108

I have a table that looks like this:

CREATE TABLE tracks (id SERIAL, artists JSON);

INSERT INTO tracks (id, artists) 
  VALUES (1, '[{"name": "blink-182"}]');

INSERT INTO tracks (id, artists) 
  VALUES (2, '[{"name": "The Dirty Heads"}, {"name": "Louis Richards"}]');

There's several other columns that aren't relevant to this question. There's a reason to have them stored as JSON.

What I'm trying to do is lookup a track that has a specific artist name (exact match).

I'm using this query:

SELECT * FROM tracks 
  WHERE 'ARTIST NAME' IN
    (SELECT value->>'name' FROM json_array_elements(artists))

for example

SELECT * FROM tracks
  WHERE 'The Dirty Heads' IN 
    (SELECT value->>'name' FROM json_array_elements(artists))

However, this does a full table scan, and it isn't very fast. I tried creating a GIN index using a function names_as_array(artists), and used 'ARTIST NAME' = ANY names_as_array(artists), however the index isn't used and the query is actually significantly slower.

Erwin Brandstetter
  • 605,456
  • 145
  • 1,078
  • 1,228
JeffS
  • 2,647
  • 2
  • 19
  • 24
  • I've made a follow up question based on this one: http://dba.stackexchange.com/questions/71546/index-for-finding-an-element-in-a-json-array-in-postgresql-with-multiple-json-f – Ken Li Jul 15 '14 at 11:37

1 Answers1

194

jsonb in Postgres 9.4+

The binary JSON data type jsonb largely improves index options. You can now have a GIN index on a jsonb array directly:

CREATE TABLE tracks (id serial, artists jsonb);  -- !
CREATE INDEX tracks_artists_gin_idx ON tracks USING gin (artists);

No need for a function to convert the array.

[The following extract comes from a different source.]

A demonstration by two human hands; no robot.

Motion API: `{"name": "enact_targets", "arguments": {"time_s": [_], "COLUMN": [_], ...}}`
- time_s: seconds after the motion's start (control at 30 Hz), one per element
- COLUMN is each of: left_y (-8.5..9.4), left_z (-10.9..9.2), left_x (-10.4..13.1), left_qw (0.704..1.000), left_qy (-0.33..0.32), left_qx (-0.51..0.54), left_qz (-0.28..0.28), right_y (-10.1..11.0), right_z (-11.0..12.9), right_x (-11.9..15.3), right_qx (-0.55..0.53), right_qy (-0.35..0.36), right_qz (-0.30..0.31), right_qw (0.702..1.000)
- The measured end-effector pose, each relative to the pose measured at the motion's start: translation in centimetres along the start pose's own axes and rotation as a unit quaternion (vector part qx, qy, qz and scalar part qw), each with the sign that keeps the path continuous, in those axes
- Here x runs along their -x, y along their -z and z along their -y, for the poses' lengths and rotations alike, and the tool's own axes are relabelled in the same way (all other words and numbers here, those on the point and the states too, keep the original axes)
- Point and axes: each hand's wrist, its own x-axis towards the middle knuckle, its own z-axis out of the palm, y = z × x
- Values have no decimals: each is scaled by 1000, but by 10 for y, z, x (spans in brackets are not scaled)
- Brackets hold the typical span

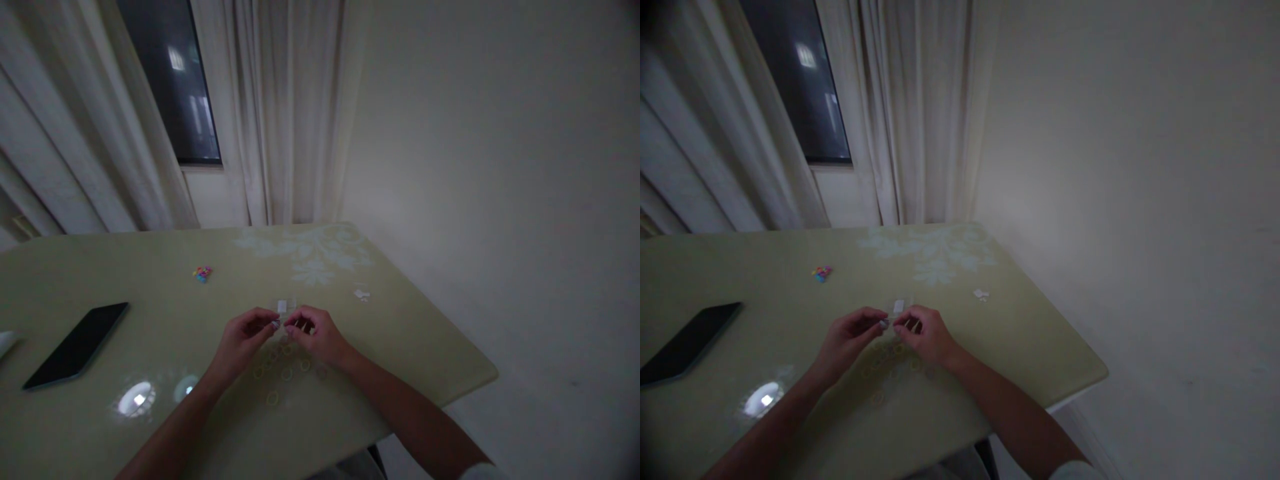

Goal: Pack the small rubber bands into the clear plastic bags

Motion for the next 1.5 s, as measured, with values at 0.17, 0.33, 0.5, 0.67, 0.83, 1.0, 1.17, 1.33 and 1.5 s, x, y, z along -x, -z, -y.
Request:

This would support a query:

SELECT * FROM tracks WHERE artists @> '[{"name": "The Dirty Heads"}]';

@> being the jsonb "contains" operator, which can use the GIN index. (Not for json, only jsonb!)

Or you use the more specialized, non-default GIN operator class jsonb_path_ops for the index:

CREATE INDEX tracks_artists_gin_idx ON tracks
USING  gin (artists jsonb_path_ops);  -- !

Same query.

Currently jsonb_path_ops only supports the @> operator. But it's typically much smaller and faster. There are more index options, details in the manual.


If the column artists only holds names as displayed in the example, it would be more efficient to store just the values as JSON text primitives and the redundant key can be the column name.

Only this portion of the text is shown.